Pues mira, ayer me cogí un AVE y me planté en Tarragona exclusivamente para comer calçots, que se me iba a escapar la temporada sin probarlos, y de paso descubrí un sitio que es una maravilla, uno de los más bonitos de España, fíjate qué privilegio. Por fin puedo ir al cine o al teatro, que antes nunca podía cuando quería. Y voy a restaurantes de vez en cuando, pero eso para el nivel de exigencia de un cocinero es una tragedia, no es fácil dejarme contento.
¿Cuál cree que es su legado? ¿Tiene un archivo o una ‘egoteca’ en casa?
En la vida de un cocinero, por mucho que se prolongue, quizá valga la pena rescatar dos o tres platos. Además, jamás he usado recetas. Quizá salvaría el gazpacho de fresas, que viene de esa infancia en la que se le echaba lo que hubiera al guiso porque no había otra cosa. O los huevos con trufa, que el día que los puse ya pensé que se me había aparecido la virgen. Me llaman el padre de la fusión, pero, si acaso, sería el abuelo. Eso me viene de mis viajes por el mundo, me abrió otros productos y otros mercados, pero todo viene del origen y del azar. La imaginación es memoria fermentada. A cierto nivel, la diferencia entre lo bueno, lo muy bueno y lo sublime es muy escasa, y ahí está también la clave.

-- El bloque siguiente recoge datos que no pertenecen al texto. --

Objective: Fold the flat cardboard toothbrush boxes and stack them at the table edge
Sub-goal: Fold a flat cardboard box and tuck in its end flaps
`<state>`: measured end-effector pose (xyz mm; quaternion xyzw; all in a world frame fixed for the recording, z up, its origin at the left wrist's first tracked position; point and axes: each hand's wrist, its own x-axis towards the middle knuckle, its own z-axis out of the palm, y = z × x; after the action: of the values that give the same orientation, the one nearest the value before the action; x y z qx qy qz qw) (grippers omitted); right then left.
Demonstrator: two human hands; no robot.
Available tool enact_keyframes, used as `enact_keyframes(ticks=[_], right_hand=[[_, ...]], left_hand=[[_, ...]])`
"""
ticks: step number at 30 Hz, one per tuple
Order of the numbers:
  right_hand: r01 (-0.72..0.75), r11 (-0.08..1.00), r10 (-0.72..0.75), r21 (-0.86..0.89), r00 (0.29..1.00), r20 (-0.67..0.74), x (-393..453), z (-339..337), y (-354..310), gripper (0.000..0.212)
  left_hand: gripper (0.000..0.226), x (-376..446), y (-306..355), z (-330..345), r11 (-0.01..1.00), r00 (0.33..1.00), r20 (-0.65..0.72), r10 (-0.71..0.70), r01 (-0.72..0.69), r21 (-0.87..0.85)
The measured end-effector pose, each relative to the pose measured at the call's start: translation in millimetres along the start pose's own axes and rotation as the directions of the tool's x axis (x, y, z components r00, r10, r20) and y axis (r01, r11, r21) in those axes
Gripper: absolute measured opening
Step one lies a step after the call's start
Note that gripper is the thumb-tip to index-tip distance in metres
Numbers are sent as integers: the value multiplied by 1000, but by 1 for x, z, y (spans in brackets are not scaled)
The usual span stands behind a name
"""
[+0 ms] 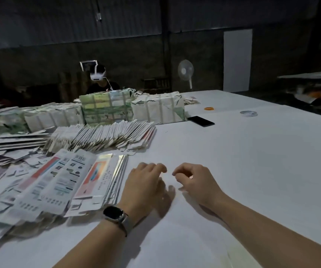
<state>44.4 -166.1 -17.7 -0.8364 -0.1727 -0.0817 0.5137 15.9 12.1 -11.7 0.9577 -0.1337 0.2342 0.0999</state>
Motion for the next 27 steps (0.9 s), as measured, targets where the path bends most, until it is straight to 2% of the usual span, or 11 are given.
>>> enact_keyframes(ticks=[3, 5, 7, 9, 13, 16, 20, 22, 24, 25, 27], right_hand=[[-17, 998, 17, 52, 1000, 11, 0, -1, 0, 23], [-24, 996, 23, 86, 1000, 16, 0, 0, 0, 26], [-38, 993, 36, 115, 999, 17, 0, 1, -1, 26], [-40, 993, 37, 116, 999, 22, 0, 2, -1, 25], [-45, 991, 43, 123, 999, 22, 0, 1, -1, 23], [-47, 991, 44, 127, 999, 24, 0, 2, -1, 22], [-45, 989, 42, 138, 999, 26, 1, 3, 3, 18], [-37, 980, 37, 198, 999, 4, 2, 4, 5, 10], [-29, 963, 34, 269, 999, -13, 3, 5, 5, 17], [-33, 954, 37, 299, 999, -8, 4, 5, 4, 25], [-26, 938, 19, 347, 1000, 23, 5, 5, 3, 34]], left_hand=[[54, 7, -22, -15, 937, 971, -35, -238, 239, 256], [60, 7, -39, -23, 847, 892, 68, -447, 398, 353], [54, 2, -53, -24, 791, 811, 169, -559, 462, 400], [43, -1, -59, -22, 800, 805, 204, -557, 455, 391], [43, -2, -56, -17, 878, 894, 168, -415, 345, 332], [38, -3, -53, -17, 906, 932, 118, -342, 293, 306], [60, 2, -38, -23, 947, 975, 14, -223, 213, 242], [75, 4, -19, -26, 990, 989, -139, -56, 73, 120], [80, 5, 3, -26, 984, 970, -242, 30, -71, -164], [78, 4, 14, -26, 923, 970, -244, -4, -90, -375], [70, 2, 32, -27, 689, 980, -183, -79, -79, -720]])
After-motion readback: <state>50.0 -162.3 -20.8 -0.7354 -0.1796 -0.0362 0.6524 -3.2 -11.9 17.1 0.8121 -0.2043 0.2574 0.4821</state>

Otros tienen fundaciones y doctorados ‘honoris causa’.
Bueno, cada uno es cada uno. Me gusta decir que no comulgo con hostias esferificadas, ni con las otras. Siempre he sido un detractor de ese tipo de cocina, lo cual me ha costado mis buenas enemistades. En este país tenemos una despensa privilegiada, es el paraíso del producto, y todo eso de hacer barbaries irreconocibles y pirámides de humo... No puedo, no puedo.
UN COCINERO CON MUCHOS CUENTOS
Abraham García (Robledillo, Toledo, 73 años) llevaba 60 años, desde los 13, detrás de los fogones cuando cerró definitivamente su restaurante, Viridiana, las pasadas Navidades. Allí, en torno a sus mesas y a sus cubreplatos en forma de sus legendarios sombreros de ala ancha, congregó durante décadas a la crema de la intelectualidad y a un público que apreciaba su cocina, alejada de modas y técnicas revolucionarias. Ahora, García, aficionado a la escritura desde siempre, reúne en 'Segar los cielos' (Reino de Cordelia) una serie de relatos cortos, como las carreras de caballos que tanto adora y que también cubrió como cronista, sobre los maquis de los que oyó hablar durante su infancia, al calor de la lumbre de su pueblo. Entre tanto, disfruta de su jubilación como un niño con tiempo libre nuevo.